Meet Maine’s 9-Year-Old Beekeeper

In Eddington, fourth-grader Elizabeth Downs tends to some 180,000 resident bees in her backyard.

Elizabeth Downs Maine’s 9-year-old beekeeper
By Joel Crabtree
Photographed by Michael D. Wilson
From our October 2021 issue

More often than not, kids aspire to professions with airs of valor or glamor about them — astronaut, athlete, firefighter. Elizabeth Downs, though, has her heart set on something else entirely: becoming the Maine Department of Agriculture, Conservation, and Forestry’s state apiarist and bee inspector, a position whose duties include apprising beekeepers of threats from diseases and pests and advising on best practices for hive care. Elizabeth is nine years old and started keeping bees in her backyard three years ago. Now, she has six hive boxes, colorfully painted, each with some 30,000 resident bees.

Outside her family’s home, in Eddington, Elizabeth pulls on pint-size protective gear — a long-sleeve shirt made of thick canvas, a screened hood that zips around the neckline, and heavy-duty leather gloves. As she trots over to the perimeter of the electrified fence that keeps intrusive wildlife away from the bees, she rattles off trivia. For instance, contrary to what one sees in television cartoons, bears seek out hives in order to eat larvae, not honey. This fact, she observes, is sort of gross. Elizabeth didn’t catch the beekeeping bug from her non-apiarist parents, but from watching the neighbor of a family friend manage hives. She says she was initially hooked by the rituals and rhythms of monitoring hive health and, a few times a year, harvesting honey, but she also understands her work in the broader context of a world with dwindling numbers of wild bees. “They pollinate,” she says, “and if we don’t have pollination, we would die.”

fourth-grader Elizabeth Downs tending to some 180,000 resident bees in her backyard
The only beekeeping work Elizabeth Downs has her mom do is lighting a handheld smoker

Fourth-grader Elizabeth Downs is old enough to keep bees but too young to play with matches — the only beekeeping work she has her mom do is lighting a handheld smoker that helps sedate the bees.

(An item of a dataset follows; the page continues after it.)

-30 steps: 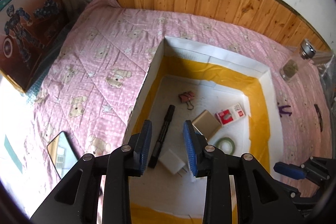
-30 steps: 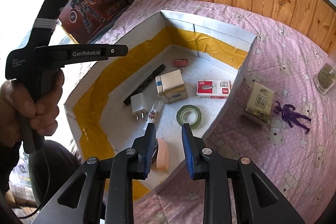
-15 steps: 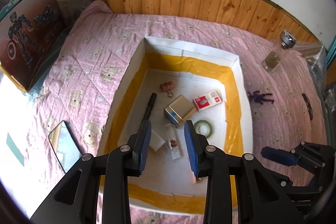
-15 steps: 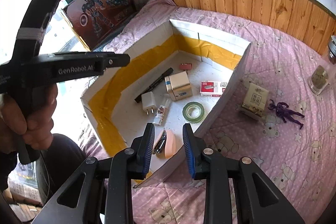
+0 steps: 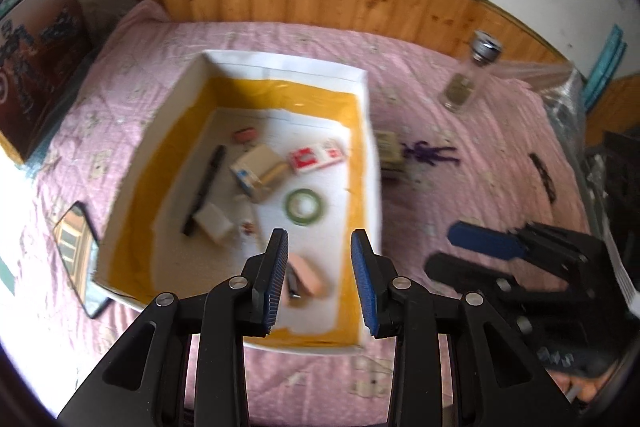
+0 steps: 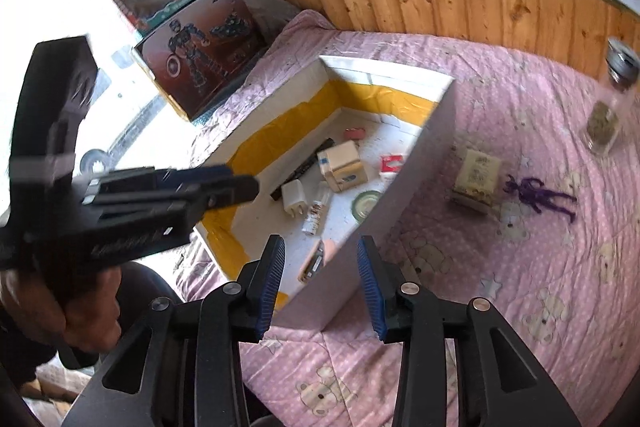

Elizabeth’s hives yield more than 120 pounds of honey per year, and she sells it to family and friends through a private Facebook group. Proceeds go toward hive upkeep — and any leftover cash goes to charities through her family’s church. “I’m very excited and proud,” says her mom, Rachel, a finance clerk for the city of Old Town. “She’s doing something different, something that makes a difference, and she’s not just sitting inside on a game.” Although Elizabeth can handle the hives herself, she needs her mom to drive her to Penobscot County Beekeepers Association meetings, where most other attendees are six, seven, eight times her age. “It really is amazing to see the next generation of beekeepers,” current state apiarist Jennifer Lund says. “They’re the future of agriculture in Maine.”

Standing over a hive box, Elizabeth opens up the lid and pulls out the honeycombed panels to check for eggs, larvae, and pupae. Finding bees in every stage of the life cycle assures her that the queen is in good health. As she makes her inspections, she’s methodical and calm in the face of the buzzing and swirling of thousands of bees, and she’s accustomed by now to being stung — when it happens, she pauses for a few seconds to process the flash of pain, then continues with the task at hand. A lot of kids fear bees, but Elizabeth doesn’t remember ever feeling that way. “If you do see one outside,” she says, “just leave it alone and it won’t sting you.”